The "Matisse in the Studio" exhibit runs from April 9, 2017 to July 9, 2017.  For more information, please visit www.mfa.org.
Make Way for Ducklings
Another special, but smaller (one room) exhibit that runs through June 18, 2017 features the art of Robert McCloskey.  Anyone who has visited the Boston Public Garden or has read the beloved children's book set in Boston, "Make Way for Ducklings," knows Robert McCloskey's artwork quite well.  This unique and very "Boston" exhibit is a retrospective of his beautiful illustration work for "Make Way For Ducklings" as well as other famous children's books such as,  "Blueberries for Sal," "Time of Wonder," and many more. 

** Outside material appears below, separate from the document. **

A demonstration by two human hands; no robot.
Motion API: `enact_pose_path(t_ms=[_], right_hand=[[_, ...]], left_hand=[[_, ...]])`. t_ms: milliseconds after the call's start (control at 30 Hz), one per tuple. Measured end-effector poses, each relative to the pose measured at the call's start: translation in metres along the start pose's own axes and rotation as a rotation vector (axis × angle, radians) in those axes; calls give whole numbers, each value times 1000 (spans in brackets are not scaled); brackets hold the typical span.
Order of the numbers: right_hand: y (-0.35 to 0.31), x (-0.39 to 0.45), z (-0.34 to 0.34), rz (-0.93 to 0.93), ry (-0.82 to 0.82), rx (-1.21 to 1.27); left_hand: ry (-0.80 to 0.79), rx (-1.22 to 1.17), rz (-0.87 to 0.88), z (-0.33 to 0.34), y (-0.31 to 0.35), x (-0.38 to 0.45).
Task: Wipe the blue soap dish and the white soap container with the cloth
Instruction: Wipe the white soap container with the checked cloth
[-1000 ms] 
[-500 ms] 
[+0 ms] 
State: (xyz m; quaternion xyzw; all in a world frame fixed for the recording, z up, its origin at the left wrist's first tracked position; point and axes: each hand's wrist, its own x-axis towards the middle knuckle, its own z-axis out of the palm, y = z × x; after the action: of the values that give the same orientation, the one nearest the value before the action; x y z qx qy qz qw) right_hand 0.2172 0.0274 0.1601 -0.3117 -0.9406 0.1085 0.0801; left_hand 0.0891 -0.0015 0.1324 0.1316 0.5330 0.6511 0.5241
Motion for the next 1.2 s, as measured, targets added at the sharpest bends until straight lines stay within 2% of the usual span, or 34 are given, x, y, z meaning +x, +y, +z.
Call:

"Make Way For Ducklings" is a story about a family of ducks who stopped Boston traffic by making their way to the Public Garden.  Originally, McCloskey wanted to illustrate the book in color, as shown in the colored pencil draing below, however due to the high costs of color printing at the time, the editor chose to print the book with brown ink.

There is a beautiful bronze sculpture model on exhibit (Shown in the photo to the right).  Commissioned in 1985, artist Nancy Schon created the full-sized Make Way For Ducklings sculpture that has been delighting visitors of all ages at the entrance of the Boston Public Garden at the intersection of Charles St. and Beacon St.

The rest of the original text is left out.